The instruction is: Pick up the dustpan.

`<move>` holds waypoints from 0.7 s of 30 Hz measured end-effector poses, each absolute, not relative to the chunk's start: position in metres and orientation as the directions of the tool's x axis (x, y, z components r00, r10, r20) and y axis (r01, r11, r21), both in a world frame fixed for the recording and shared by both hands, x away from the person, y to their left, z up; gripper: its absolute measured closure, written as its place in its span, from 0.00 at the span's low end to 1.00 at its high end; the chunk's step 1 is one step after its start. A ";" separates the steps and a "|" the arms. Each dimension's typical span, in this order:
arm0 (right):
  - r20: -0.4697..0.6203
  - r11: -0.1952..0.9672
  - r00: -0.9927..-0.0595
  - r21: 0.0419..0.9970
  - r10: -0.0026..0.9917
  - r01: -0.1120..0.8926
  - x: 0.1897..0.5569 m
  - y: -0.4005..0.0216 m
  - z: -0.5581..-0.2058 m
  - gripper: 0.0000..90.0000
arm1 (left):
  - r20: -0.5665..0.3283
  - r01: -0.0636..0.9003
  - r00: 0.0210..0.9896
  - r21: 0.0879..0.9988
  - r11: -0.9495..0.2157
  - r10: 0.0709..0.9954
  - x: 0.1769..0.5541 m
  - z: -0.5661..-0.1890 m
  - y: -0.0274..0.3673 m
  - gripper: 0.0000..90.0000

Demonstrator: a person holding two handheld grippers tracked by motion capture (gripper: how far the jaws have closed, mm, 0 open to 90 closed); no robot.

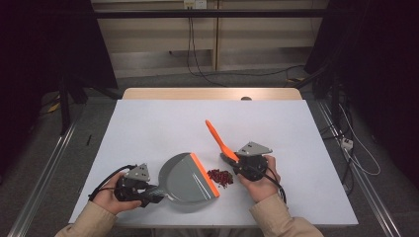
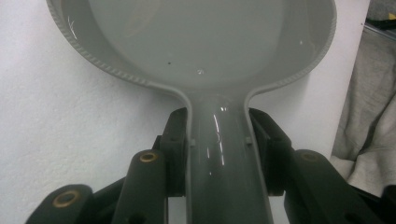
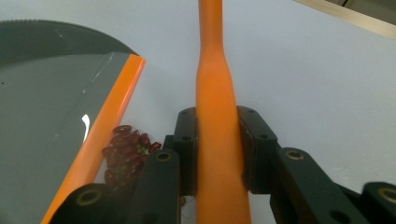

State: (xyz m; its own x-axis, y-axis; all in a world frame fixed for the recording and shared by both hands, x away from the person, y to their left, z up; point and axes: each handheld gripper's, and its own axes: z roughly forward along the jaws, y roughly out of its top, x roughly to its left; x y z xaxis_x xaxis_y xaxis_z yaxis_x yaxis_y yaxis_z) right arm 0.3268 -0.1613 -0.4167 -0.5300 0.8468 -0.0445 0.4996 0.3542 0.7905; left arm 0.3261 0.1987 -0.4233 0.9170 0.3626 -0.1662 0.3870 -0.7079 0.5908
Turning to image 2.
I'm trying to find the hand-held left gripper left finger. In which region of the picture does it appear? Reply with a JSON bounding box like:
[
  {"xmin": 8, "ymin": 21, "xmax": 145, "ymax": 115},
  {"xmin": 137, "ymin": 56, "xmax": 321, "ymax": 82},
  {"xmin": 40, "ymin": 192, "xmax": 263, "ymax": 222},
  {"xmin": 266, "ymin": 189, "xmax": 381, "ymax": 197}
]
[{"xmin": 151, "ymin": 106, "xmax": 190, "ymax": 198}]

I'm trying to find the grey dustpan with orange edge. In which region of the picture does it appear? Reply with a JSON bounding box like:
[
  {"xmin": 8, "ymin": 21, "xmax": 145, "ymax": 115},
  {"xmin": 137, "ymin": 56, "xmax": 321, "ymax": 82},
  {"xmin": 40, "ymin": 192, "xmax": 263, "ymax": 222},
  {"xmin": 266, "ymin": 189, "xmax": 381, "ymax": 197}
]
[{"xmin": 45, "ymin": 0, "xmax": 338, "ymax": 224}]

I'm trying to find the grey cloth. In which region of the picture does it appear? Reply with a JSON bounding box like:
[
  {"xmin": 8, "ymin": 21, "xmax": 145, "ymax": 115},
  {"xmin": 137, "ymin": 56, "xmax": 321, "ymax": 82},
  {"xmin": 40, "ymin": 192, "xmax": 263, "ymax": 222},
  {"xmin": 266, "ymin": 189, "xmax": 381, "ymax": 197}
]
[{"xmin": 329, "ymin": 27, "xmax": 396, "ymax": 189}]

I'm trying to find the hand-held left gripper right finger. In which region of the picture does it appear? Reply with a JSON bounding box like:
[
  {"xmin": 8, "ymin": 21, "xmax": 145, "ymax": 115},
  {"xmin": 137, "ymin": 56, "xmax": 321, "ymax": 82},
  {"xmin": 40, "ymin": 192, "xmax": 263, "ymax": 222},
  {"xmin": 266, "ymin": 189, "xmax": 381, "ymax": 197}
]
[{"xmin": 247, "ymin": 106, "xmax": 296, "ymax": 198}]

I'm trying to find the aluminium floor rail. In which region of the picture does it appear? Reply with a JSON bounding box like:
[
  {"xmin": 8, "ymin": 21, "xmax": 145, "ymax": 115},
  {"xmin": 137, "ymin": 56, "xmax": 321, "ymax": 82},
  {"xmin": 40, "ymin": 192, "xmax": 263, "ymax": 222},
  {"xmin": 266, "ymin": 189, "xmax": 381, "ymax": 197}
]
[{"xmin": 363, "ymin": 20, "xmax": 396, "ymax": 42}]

What is needed
Reproduce every record above exactly, but leave out the pictures.

Solution to this problem
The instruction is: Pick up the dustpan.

`<move>` holds waypoints from 0.7 s of 30 Hz measured end-effector poses, each absolute, not relative to the chunk's start: position in metres and orientation as the directions of the tool's x axis (x, y, z components r00, r10, r20) and y axis (r01, r11, r21), both in a world frame fixed for the recording and shared by both hands, x away from the person, y to their left, z up; gripper: its absolute measured closure, written as its place in its span, from 0.00 at the span's low end to 1.00 at its high end; the chunk's step 1 is one step after its start. A ";" separates the steps and a "|" the arms. Each dimension's typical span, in this order:
arm0 (right):
  - r20: -0.4697..0.6203
  - r11: -0.1952..0.9672
  - r00: -0.9927..-0.0595
  - r21: 0.0419..0.9970
  - r10: -0.0026..0.9917
  - r01: -0.1120..0.8926
  - x: 0.1897..0.5569 m
  - y: -0.4005..0.0216 m
  - z: -0.5581..-0.2058 m
  - gripper: 0.0000..90.0000
arm1 (left):
  - r20: -0.5665..0.3283
  - r01: -0.0636..0.9003
  - r00: 0.0210..0.9896
  - r21: 0.0879..0.9988
  - r11: -0.9495..0.2157
  - r10: 0.0709..0.9954
  - x: 0.1769..0.5541 m
  - z: -0.5661..-0.1890 m
  - y: -0.0274..0.3673 m
  - gripper: 0.0000..90.0000

Demonstrator: a person holding two handheld grippers tracked by motion capture (gripper: how far the jaws have closed, mm, 0 open to 90 closed); no robot.


State: (xyz m; its own x-axis, y-axis; all in a world frame fixed for the recording and shared by both hands, x away from the person, y to their left, z up; point and axes: each handheld gripper's, and its own axes: z roughly forward along the jaws, y roughly out of its top, x roughly to its left; x y z xaxis_x xaxis_y xaxis_z yaxis_x yaxis_y yaxis_z) right arm 0.3268 -0.1613 -0.4167 -0.5300 0.8468 -0.0445 0.4996 0.3542 0.7905; left arm 0.3261 0.1987 -0.4233 0.9170 0.3626 -0.1662 0.3870 -0.7079 0.5908
Turning to image 2.
I'm trying to find the hand-held left gripper left finger. In which region of the picture does it appear? Reply with a JSON bounding box like:
[
  {"xmin": 8, "ymin": 21, "xmax": 145, "ymax": 115},
  {"xmin": 137, "ymin": 56, "xmax": 321, "ymax": 82},
  {"xmin": 40, "ymin": 192, "xmax": 263, "ymax": 222},
  {"xmin": 266, "ymin": 189, "xmax": 381, "ymax": 197}
]
[{"xmin": 151, "ymin": 106, "xmax": 190, "ymax": 198}]

I'm trying to find the grey dustpan with orange edge. In which region of the picture does it appear? Reply with a JSON bounding box like:
[
  {"xmin": 8, "ymin": 21, "xmax": 145, "ymax": 115},
  {"xmin": 137, "ymin": 56, "xmax": 321, "ymax": 82},
  {"xmin": 40, "ymin": 192, "xmax": 263, "ymax": 222},
  {"xmin": 266, "ymin": 189, "xmax": 381, "ymax": 197}
]
[{"xmin": 45, "ymin": 0, "xmax": 338, "ymax": 224}]

I'm trying to find the grey cloth. In which region of the picture does it appear? Reply with a JSON bounding box like:
[
  {"xmin": 8, "ymin": 21, "xmax": 145, "ymax": 115},
  {"xmin": 137, "ymin": 56, "xmax": 321, "ymax": 82},
  {"xmin": 40, "ymin": 192, "xmax": 263, "ymax": 222},
  {"xmin": 266, "ymin": 189, "xmax": 381, "ymax": 197}
]
[{"xmin": 329, "ymin": 27, "xmax": 396, "ymax": 189}]

I'm trying to find the hand-held left gripper right finger. In which region of the picture does it appear? Reply with a JSON bounding box like:
[
  {"xmin": 8, "ymin": 21, "xmax": 145, "ymax": 115},
  {"xmin": 137, "ymin": 56, "xmax": 321, "ymax": 82},
  {"xmin": 40, "ymin": 192, "xmax": 263, "ymax": 222},
  {"xmin": 266, "ymin": 189, "xmax": 381, "ymax": 197}
]
[{"xmin": 247, "ymin": 106, "xmax": 296, "ymax": 198}]

I'm trying to find the aluminium floor rail. In which region of the picture does it appear? Reply with a JSON bounding box like:
[
  {"xmin": 8, "ymin": 21, "xmax": 145, "ymax": 115},
  {"xmin": 137, "ymin": 56, "xmax": 321, "ymax": 82},
  {"xmin": 40, "ymin": 192, "xmax": 263, "ymax": 222},
  {"xmin": 266, "ymin": 189, "xmax": 381, "ymax": 197}
]
[{"xmin": 363, "ymin": 20, "xmax": 396, "ymax": 42}]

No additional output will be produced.